このように、新型コロナウイルスが収束していく中では、消費支援政策として決済事業の拡大に対する支援が生まれる可能性が高く、スマホなどを使った決済事業の拡大は期待できるといえるでしょう。

スマホ決済事業業界の今後の展開

一方、WEBおよびスマホなどによる決済事業業界では、統廃合を経て携帯キャリアを中心に競争が激しくなる可能性が高く、大手キャリア4社への統合が起こりつつあります。

すでに、ソフトバンクグループとLINEの統合が決まっており、必然的にPAYPayとLINEpayの一本化が予想されます。また、コンビニでもファミpayなどはキャリア系の決済事業者との提携に重点を置いており、将来的にはどこかの系列に入る可能性が高くなっています。

これにより、携帯キャリアを中心としたソフトバンク系(PAYPay、LINEpay)、ドコモ系(d払い)、au系(aupay)、楽天モバイル系(楽天pay)に絞られていく可能性が高く、その利便性の提供如何によって格差が生まれてくる可能性があるといえるでしょう。

現在では、PAYPayが先頭を走っていますが、まだまだスマホ決済市場はスタートしてから期間が短いだけに市場シェアの変動の可能性は高いといえます。

携帯料金引下げの利益補填としてのスマホ決済事業

総務省からの携帯料金の引下げ圧力によって、携帯キャリアの通信料金における収益は低下してくることが考えられます。それを補う収益源としてスマホ決済事業は各社ともに今後力を入れざるを得なくなるでしょう。

既存のカード会社の需要を取り込み市場が拡大していく可能性は高く、シェア争いは消費者に対するサービス競争になってきます。市場での競争が激しくなり、スマホ決済事業の利益率も低下する可能性はあるといえます。

しかし、市場規模が拡大していくことによってコスト率が下がる可能性が高く、各社の利益を支える存在になっていく可能性は高いと思われます。
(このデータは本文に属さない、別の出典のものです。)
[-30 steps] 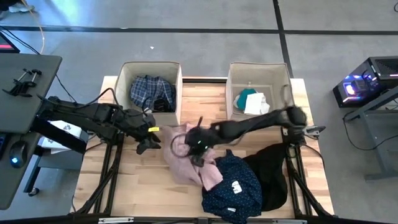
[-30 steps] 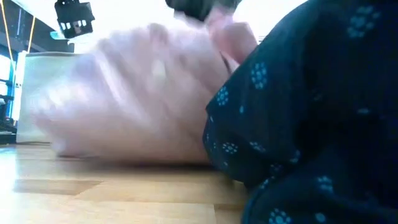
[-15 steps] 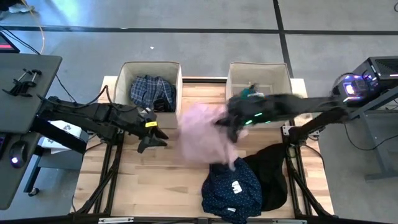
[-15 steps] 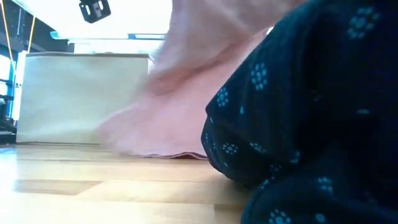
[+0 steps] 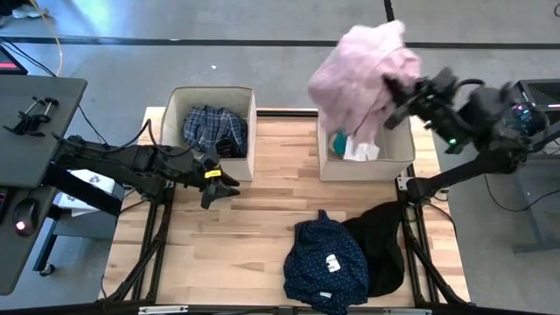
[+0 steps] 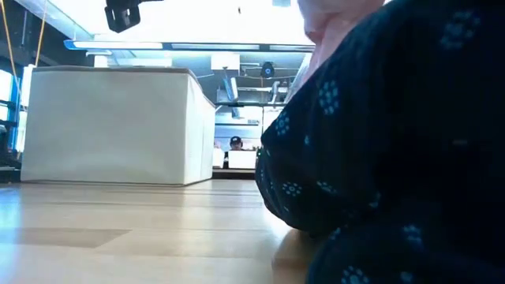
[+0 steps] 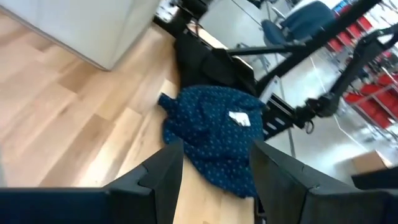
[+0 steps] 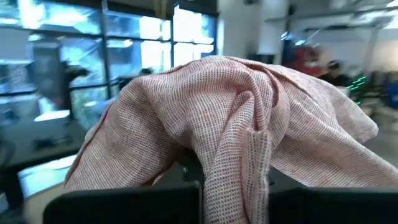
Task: Sort clothes
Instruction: Put the pink cloth into the right laundry organizer
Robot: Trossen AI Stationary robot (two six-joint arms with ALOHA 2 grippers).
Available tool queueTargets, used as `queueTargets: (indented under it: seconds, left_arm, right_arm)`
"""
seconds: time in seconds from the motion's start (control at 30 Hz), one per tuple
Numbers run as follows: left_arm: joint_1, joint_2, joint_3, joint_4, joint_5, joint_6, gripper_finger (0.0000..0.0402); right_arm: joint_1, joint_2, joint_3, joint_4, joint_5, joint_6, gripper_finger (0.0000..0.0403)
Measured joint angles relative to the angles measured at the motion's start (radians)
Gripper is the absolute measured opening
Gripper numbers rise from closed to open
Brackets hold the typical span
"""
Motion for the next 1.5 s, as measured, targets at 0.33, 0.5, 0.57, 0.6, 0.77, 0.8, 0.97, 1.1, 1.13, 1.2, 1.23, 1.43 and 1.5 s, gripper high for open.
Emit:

逆にカード会社側から連携模索の動きが出てくる可能性もあり、クレジットカード業界における地盤変動も同時に起こってくる可能性もあります。

今後のスマホ決済事業には注視していく必要がある

将来的に、決済事業の市場が拡大していくのは間違いないでしょう。どのような形で着地するかはまだ不透明ですが、特にスマホによる決済については注視が必要となります。私たちの生活を豊かにしてくれるサービスなので、今後の展開に期待しましょう。